▸ What to produce
Only the opening lines of the listing, through the one with "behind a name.", are to be retyped, each exactly as it stands.

▸ Record excerpts
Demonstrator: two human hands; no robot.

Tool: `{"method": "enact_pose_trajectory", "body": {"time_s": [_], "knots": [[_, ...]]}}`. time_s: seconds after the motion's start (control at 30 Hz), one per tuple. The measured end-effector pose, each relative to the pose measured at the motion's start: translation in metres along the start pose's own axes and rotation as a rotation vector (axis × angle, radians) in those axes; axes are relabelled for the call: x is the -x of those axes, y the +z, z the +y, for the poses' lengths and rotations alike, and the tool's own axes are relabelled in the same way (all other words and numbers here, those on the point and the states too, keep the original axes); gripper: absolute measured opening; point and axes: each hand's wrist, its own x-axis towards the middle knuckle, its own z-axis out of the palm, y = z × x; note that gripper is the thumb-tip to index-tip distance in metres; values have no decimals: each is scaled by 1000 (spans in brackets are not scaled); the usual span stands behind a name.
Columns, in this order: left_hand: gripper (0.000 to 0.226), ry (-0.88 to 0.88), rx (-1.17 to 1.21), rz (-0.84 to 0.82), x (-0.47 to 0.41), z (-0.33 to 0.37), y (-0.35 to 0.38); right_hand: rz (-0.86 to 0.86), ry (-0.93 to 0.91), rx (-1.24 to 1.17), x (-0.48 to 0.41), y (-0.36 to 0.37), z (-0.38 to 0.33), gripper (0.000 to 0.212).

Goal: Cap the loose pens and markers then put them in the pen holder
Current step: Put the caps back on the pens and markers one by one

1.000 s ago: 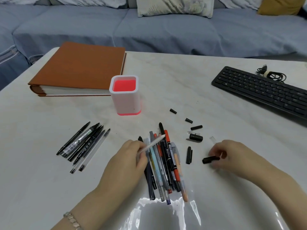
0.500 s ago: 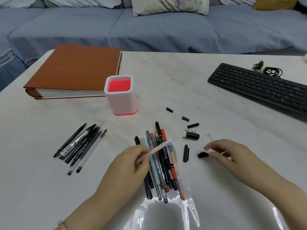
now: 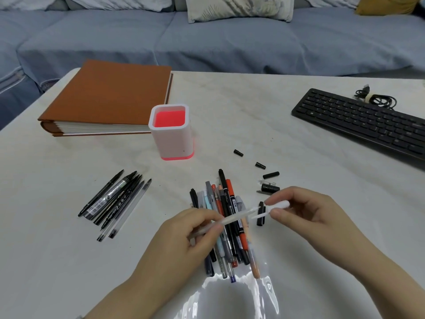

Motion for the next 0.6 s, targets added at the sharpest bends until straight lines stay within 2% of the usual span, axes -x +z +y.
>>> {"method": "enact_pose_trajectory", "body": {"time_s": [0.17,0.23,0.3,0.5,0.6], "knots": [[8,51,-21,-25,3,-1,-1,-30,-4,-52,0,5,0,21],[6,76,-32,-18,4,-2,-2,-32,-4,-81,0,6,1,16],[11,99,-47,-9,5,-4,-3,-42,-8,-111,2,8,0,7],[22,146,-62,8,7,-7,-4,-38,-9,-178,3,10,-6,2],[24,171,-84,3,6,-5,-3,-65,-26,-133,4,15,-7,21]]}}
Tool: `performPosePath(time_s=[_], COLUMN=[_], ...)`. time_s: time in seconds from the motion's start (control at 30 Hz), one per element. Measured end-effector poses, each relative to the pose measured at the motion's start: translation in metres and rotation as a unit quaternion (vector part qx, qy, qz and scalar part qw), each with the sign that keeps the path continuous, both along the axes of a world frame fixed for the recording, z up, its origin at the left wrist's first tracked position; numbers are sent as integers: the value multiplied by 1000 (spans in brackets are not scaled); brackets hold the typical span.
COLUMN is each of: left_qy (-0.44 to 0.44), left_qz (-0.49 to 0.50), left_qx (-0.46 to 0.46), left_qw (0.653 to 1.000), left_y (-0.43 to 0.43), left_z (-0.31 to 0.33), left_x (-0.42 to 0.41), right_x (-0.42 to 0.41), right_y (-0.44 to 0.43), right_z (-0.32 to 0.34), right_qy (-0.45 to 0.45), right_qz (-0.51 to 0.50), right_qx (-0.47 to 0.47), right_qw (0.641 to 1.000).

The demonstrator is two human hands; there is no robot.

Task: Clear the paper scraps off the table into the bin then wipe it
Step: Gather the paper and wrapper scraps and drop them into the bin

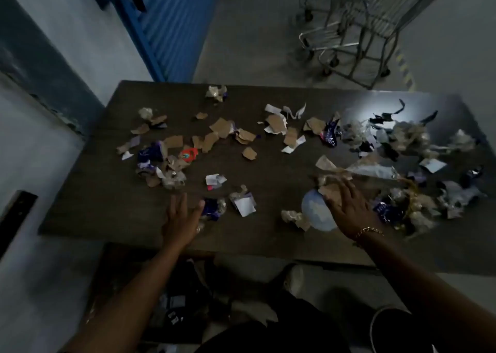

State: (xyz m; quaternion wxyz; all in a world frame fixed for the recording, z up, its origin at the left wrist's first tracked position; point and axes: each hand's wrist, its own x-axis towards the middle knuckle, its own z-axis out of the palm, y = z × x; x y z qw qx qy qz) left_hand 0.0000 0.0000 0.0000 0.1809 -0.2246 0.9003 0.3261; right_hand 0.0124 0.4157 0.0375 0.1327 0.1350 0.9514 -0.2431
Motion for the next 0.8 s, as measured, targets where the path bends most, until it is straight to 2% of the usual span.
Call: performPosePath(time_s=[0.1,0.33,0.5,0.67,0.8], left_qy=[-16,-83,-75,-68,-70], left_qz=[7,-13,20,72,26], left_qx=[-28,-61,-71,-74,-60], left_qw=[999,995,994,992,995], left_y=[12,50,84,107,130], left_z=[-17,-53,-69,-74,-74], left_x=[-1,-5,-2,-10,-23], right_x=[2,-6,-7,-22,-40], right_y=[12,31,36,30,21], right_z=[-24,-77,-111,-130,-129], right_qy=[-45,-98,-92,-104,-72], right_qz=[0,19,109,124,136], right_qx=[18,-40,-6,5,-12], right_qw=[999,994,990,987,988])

▸ Response for this exercise
Demonstrator: two human hands; no robot.

Tool: `{"method": "enact_pose_trajectory", "body": {"time_s": [_], "knots": [[_, ...]]}}`. time_s: seconds after the motion's start (control at 30 Hz), one per tuple. The measured end-effector pose, each relative to the pose measured at the motion's start: translation in metres along the start pose's own axes and rotation as a rotation vector (axis × angle, radians) in those axes; axes are relabelled for the call: x is the -x of those axes, y the +z, z the +y, for the poses' lengths and rotations alike, and the tool's own axes are relabelled in the same way (all other words and numbers here, those on the point and the states too, keep the original axes); gripper: absolute measured opening; point and axes: each hand's wrist, its own x-axis towards the middle knuckle, its own z-axis out of the palm, y = z × x; note that gripper is the thumb-tip to index-tip distance in metres; values have no decimals: each is scaled by 1000 (spans in brackets are not scaled); the usual span stands behind a name.

This answer requires nothing further.